А вот на лыжах ходил по льду Финского залива. Почему-то всегда либо в снегопад, либо в густой туман. Спускался на лед, шел немного, а когда оглядывался, видел сквозь белесую мглу размытое пятно парка «Дубки». Оно пропадало быстро. Возвращаться можно было лишь по своим следам. Иначе ушлепаешь в сторону Финляндии или Кронштадта. Да уж, без очередной порции адреналина нам никак.
О событиях этого года трехмесячной давности вспомнить нечего. Всего лишь неделя в больнице. Был сосед по палате, упавший духом, с остановившимся взглядом в потолок. Перед моей выпиской прибыла бригада гастарбайтеров из Эстонии. Они привезли товарища, выпавшего из окна второго этажа, во время монтажа стеклопакетов. Я их встретил в коридоре, когда гулял там на костылях. С русским языком у них было плохо, но разобрать можно было. Я, как опытный «падальщик», давал им какие-то советы.
Уверен, что хромота пройдет, и я, в конце концов, снова побегу. Правда, в эту зиму, если снега будет, как в две предыдущие, со свободным временем будут проблемы.

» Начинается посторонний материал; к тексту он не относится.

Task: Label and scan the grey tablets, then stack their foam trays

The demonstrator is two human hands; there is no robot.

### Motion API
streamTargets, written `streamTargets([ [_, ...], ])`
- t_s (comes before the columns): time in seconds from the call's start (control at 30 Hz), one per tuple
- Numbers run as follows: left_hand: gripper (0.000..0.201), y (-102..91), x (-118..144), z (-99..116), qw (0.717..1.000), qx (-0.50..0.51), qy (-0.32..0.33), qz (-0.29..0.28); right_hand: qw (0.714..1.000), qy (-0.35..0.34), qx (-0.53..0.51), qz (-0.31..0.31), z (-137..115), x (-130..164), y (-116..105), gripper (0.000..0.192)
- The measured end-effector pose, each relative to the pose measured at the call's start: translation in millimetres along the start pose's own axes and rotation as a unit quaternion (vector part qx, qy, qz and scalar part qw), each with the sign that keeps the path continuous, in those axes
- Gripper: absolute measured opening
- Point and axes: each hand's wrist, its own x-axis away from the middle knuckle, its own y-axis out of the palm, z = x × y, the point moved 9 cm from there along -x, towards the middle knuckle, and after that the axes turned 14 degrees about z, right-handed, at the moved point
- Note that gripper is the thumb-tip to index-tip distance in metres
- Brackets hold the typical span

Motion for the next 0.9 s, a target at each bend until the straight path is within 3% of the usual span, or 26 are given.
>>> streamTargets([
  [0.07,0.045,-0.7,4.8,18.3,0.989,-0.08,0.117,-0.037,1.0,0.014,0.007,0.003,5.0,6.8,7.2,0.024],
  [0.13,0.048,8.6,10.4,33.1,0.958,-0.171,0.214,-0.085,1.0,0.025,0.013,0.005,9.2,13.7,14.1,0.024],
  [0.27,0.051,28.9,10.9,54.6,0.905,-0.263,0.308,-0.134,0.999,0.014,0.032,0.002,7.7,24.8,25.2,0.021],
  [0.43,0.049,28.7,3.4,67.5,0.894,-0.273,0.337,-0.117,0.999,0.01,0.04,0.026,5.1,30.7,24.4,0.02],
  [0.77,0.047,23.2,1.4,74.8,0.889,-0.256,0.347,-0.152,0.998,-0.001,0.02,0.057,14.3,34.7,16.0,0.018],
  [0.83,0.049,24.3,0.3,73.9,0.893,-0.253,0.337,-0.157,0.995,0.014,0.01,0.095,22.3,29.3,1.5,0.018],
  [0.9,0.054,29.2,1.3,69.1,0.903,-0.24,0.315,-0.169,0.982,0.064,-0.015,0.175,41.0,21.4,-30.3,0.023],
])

Сколько собираюсь оставаться в этой профессии? Вопрос злободневный. Ведь, если что, соломки подстелить не удастся. Своему первому работодателю обещал, что проработаю на высоте до шестидесяти лет, хотя он, наверняка, об этом не помнит. Но это и не важно.

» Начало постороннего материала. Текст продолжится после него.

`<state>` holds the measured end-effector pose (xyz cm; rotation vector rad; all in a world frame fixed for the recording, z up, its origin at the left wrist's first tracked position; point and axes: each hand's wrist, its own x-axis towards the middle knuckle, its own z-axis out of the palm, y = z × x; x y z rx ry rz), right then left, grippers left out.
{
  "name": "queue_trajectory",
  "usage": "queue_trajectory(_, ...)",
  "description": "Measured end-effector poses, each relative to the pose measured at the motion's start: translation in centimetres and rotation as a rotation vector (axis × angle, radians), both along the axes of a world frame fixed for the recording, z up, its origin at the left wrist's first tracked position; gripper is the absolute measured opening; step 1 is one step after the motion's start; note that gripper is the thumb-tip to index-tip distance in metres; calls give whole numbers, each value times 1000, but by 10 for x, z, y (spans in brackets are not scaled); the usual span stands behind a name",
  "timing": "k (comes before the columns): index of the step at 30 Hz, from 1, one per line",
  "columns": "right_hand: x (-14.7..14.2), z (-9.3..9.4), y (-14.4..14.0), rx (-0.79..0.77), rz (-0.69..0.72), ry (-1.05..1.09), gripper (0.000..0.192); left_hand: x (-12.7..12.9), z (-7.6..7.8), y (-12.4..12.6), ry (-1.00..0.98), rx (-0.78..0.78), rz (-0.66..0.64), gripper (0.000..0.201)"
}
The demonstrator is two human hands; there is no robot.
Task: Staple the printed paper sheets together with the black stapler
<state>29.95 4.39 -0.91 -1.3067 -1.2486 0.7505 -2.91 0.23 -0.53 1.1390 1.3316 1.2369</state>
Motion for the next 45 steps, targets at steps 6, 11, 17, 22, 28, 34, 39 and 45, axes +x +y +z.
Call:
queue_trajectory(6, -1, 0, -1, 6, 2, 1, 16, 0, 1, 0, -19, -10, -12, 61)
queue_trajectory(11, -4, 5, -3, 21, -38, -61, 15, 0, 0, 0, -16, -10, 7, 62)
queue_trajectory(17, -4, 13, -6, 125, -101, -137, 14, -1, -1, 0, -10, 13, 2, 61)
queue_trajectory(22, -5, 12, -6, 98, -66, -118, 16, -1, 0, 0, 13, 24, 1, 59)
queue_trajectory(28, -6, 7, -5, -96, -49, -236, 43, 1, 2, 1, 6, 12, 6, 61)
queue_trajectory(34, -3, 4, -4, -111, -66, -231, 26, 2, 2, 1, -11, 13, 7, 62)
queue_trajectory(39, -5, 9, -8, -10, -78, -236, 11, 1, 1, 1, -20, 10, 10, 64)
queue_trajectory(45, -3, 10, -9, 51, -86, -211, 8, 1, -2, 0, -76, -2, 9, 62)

Как-то пошел купаться на Разлив. Конец лета, холодно. На пляже почти никого, зябко. Надо разворачиваться. Увидел двух дам, грациозно плывущих. Превозмог себя, зашел в воду. Так и здесь. Есть высотники старше меня. Почему они могут, а я нет?

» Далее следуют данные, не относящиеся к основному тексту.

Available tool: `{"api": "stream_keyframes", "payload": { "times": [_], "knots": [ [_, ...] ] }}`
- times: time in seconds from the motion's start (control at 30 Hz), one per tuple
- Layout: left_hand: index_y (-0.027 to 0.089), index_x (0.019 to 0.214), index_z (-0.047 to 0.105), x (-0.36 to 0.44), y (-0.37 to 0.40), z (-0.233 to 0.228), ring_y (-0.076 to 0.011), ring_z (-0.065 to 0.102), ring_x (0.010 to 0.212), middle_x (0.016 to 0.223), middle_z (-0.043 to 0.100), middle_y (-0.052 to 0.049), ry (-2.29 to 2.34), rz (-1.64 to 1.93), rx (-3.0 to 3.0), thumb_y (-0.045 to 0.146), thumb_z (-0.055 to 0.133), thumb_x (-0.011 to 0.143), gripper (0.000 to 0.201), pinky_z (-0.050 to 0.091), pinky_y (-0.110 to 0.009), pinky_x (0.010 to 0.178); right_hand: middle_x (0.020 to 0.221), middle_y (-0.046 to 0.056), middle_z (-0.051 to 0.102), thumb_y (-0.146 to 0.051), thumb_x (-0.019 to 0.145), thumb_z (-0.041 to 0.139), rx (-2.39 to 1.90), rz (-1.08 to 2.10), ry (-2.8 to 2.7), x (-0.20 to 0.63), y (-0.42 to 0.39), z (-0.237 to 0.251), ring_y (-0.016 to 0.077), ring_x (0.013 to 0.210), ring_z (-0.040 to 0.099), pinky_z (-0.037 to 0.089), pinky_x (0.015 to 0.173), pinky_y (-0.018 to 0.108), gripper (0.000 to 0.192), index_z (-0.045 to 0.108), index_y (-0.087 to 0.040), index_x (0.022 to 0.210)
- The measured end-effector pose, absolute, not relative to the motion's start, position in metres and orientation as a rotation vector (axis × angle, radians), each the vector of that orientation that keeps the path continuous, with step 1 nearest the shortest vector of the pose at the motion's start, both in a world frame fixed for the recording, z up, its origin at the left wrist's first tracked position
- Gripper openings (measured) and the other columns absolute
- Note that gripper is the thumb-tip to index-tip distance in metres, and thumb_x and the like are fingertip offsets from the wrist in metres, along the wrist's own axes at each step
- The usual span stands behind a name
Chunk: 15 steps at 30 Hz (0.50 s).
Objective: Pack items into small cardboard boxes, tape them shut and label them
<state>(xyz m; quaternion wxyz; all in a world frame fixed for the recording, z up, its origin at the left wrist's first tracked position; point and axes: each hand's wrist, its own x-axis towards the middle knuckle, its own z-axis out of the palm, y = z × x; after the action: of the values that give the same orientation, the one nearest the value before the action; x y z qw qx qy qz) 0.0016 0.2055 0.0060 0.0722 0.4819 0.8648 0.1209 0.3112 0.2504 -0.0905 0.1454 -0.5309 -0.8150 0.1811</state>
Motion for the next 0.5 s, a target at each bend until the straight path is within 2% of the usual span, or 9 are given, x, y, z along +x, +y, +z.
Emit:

Так что, со здоровьем у меня сейчас почти все в порядке. И, думаю, с юмором тоже. Особенно черным.
7 июля 2011 года
Жара. Сегодня я испытал два противоречивых, казалось бы, взаимоисключающих ощущения. Ближе к обеду «замерз», а к концу дня перегрелся, получив солнечный удар. В одном американском фильме из уст героев – строителей небоскребов – прозвучал термин «замерзнуть». Это значит, что монтажника-высотника сковывает страх перед высотой, и он прекращает работу. Вот и я, привязав на высоте двадцати шести метров веревку к опоре на крыше, а себя – к веревке, некоторое время не мог решиться спуститься, чтобы демонтировать старые вентиляционные трубы. Это происходит, когда давно не было практики нахождения на большой высоте. Кроме того, наверное, сыграла роль невезучесть во взаимоотношениях с земным притяжением. Однако постепенно организм адаптируется к новым, точнее, слегка забытым условиям, и все приходит в норму.
Человеческий организм, мне кажется, не может долгое время испытывать страх. Так же, как и любое другое эмоциональное напряжение. Будь иначе, люди не побывали бы не только в космосе, но и не отошли бы далеко от пещер.